The study identified several AMR genes in Staphylococcus pettenkoferi isolates from human and feline sources, including blaZ, mecA, ermA, tet(L), vanA, aph3-IIIa, ter(M), mupA, and fusB, which confer resistance to various antibiotics such as penicillins, methicillin, erythromycin, tetracyclines, vancomycin, gentamicin, mupirocin, and fusidic acid.

The study identifies FusB as a resistance protein that rescues protein synthesis from fusidic acid (FA) inhibition by inducing conformational changes in EF-G, leading to its dissociation from the ribosome and FA release.

AmrProfiler identifies a wide range of AMR genes and mutations across multiple bacterial species, demonstrating high accuracy and broader species coverage compared to existing tools.

The study highlights the prevalence of antimicrobial resistance in Staphylococcus spp., Escherichia coli, and Salmonella spp. isolated from food handlers, emphasizing the role of genes such as mecA, blaZ, msrA, linA, and fusB in conferring resistance to various antibiotics.

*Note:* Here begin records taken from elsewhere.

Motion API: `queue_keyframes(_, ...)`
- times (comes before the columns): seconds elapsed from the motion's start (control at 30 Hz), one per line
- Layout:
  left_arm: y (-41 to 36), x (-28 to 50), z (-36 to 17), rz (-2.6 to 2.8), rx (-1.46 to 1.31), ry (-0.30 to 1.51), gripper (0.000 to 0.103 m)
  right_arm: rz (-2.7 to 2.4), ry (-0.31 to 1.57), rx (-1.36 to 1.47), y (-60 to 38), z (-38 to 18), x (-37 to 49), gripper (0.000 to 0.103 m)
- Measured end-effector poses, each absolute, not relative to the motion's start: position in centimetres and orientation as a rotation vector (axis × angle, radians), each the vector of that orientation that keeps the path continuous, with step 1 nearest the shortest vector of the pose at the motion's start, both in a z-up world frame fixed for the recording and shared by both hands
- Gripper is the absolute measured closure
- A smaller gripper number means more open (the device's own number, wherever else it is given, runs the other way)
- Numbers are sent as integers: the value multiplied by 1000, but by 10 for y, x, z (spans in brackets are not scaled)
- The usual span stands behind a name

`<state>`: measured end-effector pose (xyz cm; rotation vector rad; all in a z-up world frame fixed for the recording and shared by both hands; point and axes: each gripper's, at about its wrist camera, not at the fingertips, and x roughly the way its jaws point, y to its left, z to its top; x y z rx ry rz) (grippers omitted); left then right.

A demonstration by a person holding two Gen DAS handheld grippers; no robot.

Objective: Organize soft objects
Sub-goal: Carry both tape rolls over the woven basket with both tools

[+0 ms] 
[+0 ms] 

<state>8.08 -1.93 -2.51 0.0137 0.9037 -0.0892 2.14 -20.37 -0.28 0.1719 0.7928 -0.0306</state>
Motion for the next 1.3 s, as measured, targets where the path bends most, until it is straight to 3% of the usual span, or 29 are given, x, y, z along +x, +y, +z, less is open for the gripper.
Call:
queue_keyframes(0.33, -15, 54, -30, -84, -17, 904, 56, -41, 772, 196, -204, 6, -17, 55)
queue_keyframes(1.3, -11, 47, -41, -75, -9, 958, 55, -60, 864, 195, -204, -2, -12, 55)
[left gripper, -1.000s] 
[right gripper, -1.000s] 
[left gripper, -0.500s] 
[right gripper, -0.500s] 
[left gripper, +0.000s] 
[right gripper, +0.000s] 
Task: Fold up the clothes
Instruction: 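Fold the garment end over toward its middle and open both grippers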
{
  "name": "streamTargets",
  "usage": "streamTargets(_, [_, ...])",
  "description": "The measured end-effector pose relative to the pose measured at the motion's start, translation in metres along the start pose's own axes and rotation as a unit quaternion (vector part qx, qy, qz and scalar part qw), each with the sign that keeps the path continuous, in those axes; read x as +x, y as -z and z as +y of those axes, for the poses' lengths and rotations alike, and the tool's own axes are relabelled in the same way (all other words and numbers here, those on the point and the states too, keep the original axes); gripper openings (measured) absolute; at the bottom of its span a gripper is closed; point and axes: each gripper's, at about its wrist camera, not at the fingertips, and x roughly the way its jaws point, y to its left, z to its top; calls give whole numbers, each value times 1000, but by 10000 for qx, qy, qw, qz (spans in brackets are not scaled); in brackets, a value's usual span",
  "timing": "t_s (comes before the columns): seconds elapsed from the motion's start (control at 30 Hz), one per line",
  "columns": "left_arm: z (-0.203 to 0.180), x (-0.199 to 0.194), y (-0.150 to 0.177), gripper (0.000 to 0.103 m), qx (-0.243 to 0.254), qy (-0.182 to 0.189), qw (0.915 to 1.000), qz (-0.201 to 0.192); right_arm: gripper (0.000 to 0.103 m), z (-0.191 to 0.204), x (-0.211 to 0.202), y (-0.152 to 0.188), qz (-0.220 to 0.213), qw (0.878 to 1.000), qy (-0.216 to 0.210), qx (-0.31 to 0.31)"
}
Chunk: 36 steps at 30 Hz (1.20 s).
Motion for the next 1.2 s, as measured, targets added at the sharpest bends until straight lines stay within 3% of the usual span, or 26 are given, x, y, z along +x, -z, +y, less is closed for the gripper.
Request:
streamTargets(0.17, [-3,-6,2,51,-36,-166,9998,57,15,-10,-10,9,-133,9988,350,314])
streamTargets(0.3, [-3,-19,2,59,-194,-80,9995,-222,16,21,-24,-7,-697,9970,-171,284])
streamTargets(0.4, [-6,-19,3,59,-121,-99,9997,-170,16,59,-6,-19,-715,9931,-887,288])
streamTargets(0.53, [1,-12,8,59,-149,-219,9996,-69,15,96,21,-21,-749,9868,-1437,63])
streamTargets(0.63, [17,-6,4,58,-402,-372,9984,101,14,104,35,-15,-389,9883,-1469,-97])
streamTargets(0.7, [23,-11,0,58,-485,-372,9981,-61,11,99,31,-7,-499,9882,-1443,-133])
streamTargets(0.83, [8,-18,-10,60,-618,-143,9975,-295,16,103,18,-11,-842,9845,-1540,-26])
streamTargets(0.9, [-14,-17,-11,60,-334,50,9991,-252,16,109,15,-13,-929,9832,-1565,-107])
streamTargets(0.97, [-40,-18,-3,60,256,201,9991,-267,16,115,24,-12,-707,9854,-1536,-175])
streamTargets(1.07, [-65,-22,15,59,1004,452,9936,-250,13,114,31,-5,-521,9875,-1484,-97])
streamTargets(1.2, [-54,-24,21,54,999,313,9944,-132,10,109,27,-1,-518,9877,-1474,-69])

The study identified several AMR genes and mutations in Staphylococcus isolates from small- to medium-scale and large-scale dairy farms in Thailand, highlighting differences in resistance profiles between farm types.

The study identified several AMR genes in Staphylococcus saprophyticus strains isolated from humans and animals, including blaZ, mecA, ermA, ermB, tetM, fusB, and mupA, which confer resistance to various antibiotics such as beta-lactams, macrolides, tetracyclines, fusidic acid, and mupirocin.

The paper discusses three main mechanisms of fusidic acid resistance in Staphylococcus aureus: mutations in the fusA gene encoding EF-G, expression of resistance proteins like FusB, FusC, FusD, and FusF, and mutations in the rplF gene encoding ribosomal protein uL6. These mechanisms involve either direct interference with FA binding, target protection, or disruption of the FA-locked state of EF-G.